Image and text © Josh Jones 2008.



A man of Al-Aqaba, a village in the Tubas region of Palestine, shows us the demolition orders for the school, nursery, clinic and mosque that he helped to found.

If the orders are not challenged in court, which is a lengthy and expensive process, then all the buildings in the village will be razed by Israeli military bulldozers.

I should add something personal here to help the reader digest this, but honestly, I don’t know what to say.

Image and text © Josh Jones 2008.



A man of the village of Furush Beit Dajan stands before the mud brick structure that he and his family were forced to live in after their home was demolished. Having destroyed their home, the Israeli civil service have prohibited the family from making any repairs to the dilapidated farm buildings they now have to inhabit.

He told me how one of his sons, aged five, was recently bitten by a poisonous snake while he slept. The snake had entered through one of the many holes in the building.

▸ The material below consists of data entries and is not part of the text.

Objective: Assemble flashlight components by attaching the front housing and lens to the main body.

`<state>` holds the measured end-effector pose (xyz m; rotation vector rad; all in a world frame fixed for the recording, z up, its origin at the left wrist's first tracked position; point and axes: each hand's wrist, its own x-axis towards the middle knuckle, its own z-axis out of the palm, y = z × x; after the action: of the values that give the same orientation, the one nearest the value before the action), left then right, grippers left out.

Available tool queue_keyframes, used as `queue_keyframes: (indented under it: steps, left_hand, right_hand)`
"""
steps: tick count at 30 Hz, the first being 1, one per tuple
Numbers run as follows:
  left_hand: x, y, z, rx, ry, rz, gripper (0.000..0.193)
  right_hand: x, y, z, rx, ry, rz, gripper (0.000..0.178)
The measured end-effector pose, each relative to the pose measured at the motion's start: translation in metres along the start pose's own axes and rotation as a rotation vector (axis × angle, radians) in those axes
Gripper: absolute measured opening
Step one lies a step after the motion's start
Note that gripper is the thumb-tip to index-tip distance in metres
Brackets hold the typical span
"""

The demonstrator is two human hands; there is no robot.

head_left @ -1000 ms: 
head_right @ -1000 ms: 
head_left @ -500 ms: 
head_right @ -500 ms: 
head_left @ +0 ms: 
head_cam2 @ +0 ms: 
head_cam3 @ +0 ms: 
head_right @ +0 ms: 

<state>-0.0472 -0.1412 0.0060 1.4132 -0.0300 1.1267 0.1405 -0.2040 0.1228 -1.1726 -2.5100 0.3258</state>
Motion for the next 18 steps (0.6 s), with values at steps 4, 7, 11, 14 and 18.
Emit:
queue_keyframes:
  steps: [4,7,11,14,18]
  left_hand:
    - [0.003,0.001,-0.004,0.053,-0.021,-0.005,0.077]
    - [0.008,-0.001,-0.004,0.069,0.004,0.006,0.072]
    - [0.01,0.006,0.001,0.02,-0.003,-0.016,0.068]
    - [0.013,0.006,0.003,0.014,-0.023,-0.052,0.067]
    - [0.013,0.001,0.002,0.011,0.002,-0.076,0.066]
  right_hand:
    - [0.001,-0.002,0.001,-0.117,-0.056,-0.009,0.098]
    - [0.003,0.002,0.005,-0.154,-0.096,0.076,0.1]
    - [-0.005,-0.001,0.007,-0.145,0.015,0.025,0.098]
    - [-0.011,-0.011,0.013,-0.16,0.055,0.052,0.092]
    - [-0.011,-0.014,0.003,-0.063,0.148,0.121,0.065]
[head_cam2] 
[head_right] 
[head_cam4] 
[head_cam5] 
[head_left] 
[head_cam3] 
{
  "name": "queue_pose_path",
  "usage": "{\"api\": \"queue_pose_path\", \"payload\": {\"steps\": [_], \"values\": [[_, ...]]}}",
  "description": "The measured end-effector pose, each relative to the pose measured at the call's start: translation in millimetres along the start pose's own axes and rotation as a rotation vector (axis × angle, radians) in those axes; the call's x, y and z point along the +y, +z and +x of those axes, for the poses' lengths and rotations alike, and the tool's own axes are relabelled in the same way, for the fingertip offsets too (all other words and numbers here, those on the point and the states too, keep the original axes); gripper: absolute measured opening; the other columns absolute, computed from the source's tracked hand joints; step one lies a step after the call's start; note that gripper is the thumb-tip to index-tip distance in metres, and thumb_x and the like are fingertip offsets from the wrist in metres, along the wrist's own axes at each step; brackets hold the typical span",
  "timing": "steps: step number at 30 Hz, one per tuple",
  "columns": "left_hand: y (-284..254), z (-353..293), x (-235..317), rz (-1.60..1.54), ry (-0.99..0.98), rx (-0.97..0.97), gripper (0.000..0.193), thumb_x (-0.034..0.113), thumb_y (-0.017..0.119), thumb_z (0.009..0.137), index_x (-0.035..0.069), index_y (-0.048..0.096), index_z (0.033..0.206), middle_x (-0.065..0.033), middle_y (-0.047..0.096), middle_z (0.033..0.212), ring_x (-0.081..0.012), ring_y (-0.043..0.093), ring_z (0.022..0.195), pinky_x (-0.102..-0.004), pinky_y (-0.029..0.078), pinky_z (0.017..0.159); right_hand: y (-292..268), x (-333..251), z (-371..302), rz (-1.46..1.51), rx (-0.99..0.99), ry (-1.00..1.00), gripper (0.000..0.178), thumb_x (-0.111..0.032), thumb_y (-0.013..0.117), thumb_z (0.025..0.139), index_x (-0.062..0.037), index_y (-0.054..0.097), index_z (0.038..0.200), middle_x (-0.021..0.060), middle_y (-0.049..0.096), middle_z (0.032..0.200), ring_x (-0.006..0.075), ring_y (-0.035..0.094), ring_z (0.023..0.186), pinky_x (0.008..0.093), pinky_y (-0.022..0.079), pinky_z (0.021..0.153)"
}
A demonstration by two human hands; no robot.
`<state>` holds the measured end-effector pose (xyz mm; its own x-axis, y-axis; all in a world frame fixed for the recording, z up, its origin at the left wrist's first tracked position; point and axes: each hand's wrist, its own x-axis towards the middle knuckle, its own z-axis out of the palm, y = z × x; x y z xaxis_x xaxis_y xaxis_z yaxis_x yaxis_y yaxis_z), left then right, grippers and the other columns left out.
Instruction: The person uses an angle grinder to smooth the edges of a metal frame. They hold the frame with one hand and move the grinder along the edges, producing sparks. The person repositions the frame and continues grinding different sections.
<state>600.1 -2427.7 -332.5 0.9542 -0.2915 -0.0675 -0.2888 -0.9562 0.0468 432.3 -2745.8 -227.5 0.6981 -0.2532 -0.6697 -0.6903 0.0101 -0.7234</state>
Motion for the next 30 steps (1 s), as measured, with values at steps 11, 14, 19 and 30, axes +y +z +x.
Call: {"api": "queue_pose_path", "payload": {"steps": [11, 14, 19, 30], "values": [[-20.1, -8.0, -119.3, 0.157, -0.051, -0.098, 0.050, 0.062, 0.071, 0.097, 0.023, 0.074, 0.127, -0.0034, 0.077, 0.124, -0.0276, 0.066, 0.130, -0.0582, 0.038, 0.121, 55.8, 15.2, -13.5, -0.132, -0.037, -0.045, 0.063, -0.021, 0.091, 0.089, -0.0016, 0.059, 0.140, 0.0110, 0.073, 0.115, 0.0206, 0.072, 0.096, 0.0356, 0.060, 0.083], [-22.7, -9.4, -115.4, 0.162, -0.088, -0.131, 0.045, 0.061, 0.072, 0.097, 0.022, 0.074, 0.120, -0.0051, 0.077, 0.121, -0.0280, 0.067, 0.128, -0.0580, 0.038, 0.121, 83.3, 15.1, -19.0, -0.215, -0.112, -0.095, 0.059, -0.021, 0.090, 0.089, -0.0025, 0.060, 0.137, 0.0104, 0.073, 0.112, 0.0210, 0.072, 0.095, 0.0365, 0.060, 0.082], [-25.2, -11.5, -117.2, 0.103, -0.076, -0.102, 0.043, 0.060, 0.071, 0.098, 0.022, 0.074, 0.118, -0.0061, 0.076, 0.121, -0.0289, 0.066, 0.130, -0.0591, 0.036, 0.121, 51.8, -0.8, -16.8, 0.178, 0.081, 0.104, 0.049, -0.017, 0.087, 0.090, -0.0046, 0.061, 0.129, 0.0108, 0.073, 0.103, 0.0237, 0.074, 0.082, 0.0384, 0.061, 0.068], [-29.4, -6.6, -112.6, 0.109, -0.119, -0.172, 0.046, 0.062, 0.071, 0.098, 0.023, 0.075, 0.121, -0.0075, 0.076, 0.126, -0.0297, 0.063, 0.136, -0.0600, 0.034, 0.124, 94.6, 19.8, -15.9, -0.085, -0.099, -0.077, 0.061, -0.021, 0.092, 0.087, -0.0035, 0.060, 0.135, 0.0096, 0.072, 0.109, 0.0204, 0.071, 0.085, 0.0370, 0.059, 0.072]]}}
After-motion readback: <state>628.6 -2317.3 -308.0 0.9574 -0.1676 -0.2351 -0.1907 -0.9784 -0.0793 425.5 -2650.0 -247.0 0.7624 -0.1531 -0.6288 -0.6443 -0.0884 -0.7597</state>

The father rang the hospital but on hearing his location, the person on the end of the phone said, ‘Sorry, no Arabs.’

The father attempted to drive his son to the nearest emergency hospital, at Nablus, but was blocked at an Israeli military checkpoint and forced to return home. His son died later that night.

I cannot imagine how someone can retain their sense of humanity after such an incident. As we sat over sweet Palestinian tea, the father told me he did not want retribution. ‘All I want is the right to build, and access to water and electricity’, he said.

Out there it seemed to make sense, but having returned to Britain I am more and more bemused by the stoic humanity of the people I met in Palestine.

Image and text © Josh Jones 2008.



Woman and her grandchild, in a small Bedouin tent in the West Bank, Palestine.

The soldiers from the nearby Israeli settlement use the crop fields around these tents for live-fire exercises. I spoke to a woman in the next tent who had been shot in the head by a rifle bullet while picking herbs in the middle of the day. She had survived with fifteen stitches.

I asked the woman pictured if she or her family had had a similar experience. ‘The bullets fly over our heads’, she said, ‘but so far, God has been kind.’